Hi Everyone, today I want to talk about Union Find Problem. This is going to be a series covering:

  • Union Find Problem (this blog)
  • Solutions to Union Find (1): Quick Find
  • Solutions to Union Find (2): Quick Union
  • Solutions to Union Find (3): Weighted Quick Union
  • Applications of Union Find (perculation and more)
  • Cool project using Union Find
  • Solving some competitive programming questions using Union Find

Each blog will try to cover very basic concepts behind the topic, and also what it’s all about.

Union Find Problem: Definition

Let’s define the problem first. It’s a problem where you need to find whether two points/objects are in a connected relationship (defined below) or not in a defined environment (where you know the relationships).

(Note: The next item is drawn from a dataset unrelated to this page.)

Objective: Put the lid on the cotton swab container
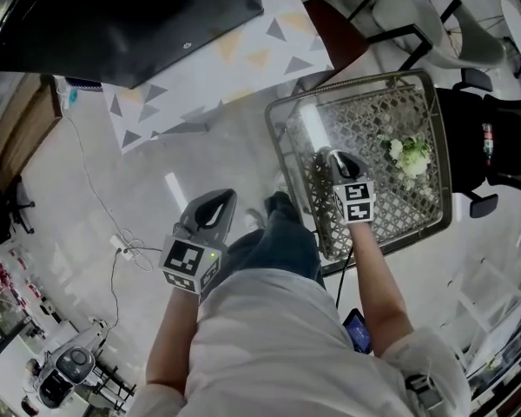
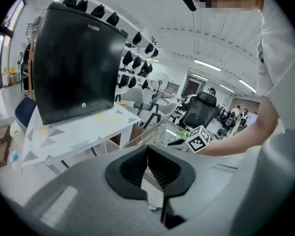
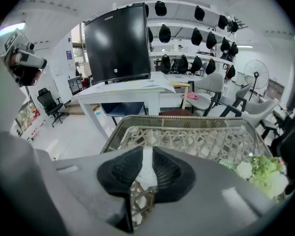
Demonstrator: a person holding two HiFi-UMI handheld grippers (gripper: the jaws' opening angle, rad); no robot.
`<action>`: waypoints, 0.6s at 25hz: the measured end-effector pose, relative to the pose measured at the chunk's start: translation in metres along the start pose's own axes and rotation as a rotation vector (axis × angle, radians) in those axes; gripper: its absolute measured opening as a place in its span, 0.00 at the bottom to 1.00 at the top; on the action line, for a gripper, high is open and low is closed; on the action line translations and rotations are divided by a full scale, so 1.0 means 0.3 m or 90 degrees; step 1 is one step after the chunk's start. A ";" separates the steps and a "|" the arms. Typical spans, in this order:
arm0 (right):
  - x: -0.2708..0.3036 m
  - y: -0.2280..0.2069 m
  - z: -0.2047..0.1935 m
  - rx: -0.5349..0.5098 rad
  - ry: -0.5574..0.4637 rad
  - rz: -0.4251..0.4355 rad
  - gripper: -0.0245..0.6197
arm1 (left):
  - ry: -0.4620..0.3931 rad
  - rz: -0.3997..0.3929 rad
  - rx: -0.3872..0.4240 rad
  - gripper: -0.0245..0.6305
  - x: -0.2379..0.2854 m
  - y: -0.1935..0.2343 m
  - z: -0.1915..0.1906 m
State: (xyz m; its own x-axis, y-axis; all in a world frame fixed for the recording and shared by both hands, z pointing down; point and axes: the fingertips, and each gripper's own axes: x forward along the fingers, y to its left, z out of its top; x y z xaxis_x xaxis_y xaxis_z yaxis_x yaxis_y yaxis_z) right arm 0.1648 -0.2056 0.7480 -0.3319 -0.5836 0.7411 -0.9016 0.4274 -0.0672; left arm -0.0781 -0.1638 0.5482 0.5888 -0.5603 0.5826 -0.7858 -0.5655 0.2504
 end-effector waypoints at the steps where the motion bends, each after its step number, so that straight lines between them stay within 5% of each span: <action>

Connection Relationship is an equivalence relation, which means:

  • It’s reflexive: a ~ a (a is connected to itself)
  • It’s symmetric: a ~ b iff b ~ a (a is connected to b iff b is connected to a OR if a is connected to b, b is also connected to a)
  • It’s transitive: if a ~ b and b ~c then a ~ c (if a is connected to b, and b is connected to c, then a is connected to c)

And by connected, we just mean that there is a path between the two objects. My thinking around this problem is mostly surrounded by the plot of dynamic connectivity, where you want to find if there is a connection between 2 objects in a graph. These objects can be friends (whether A and B are friends or not in a circle - here circle is the environment).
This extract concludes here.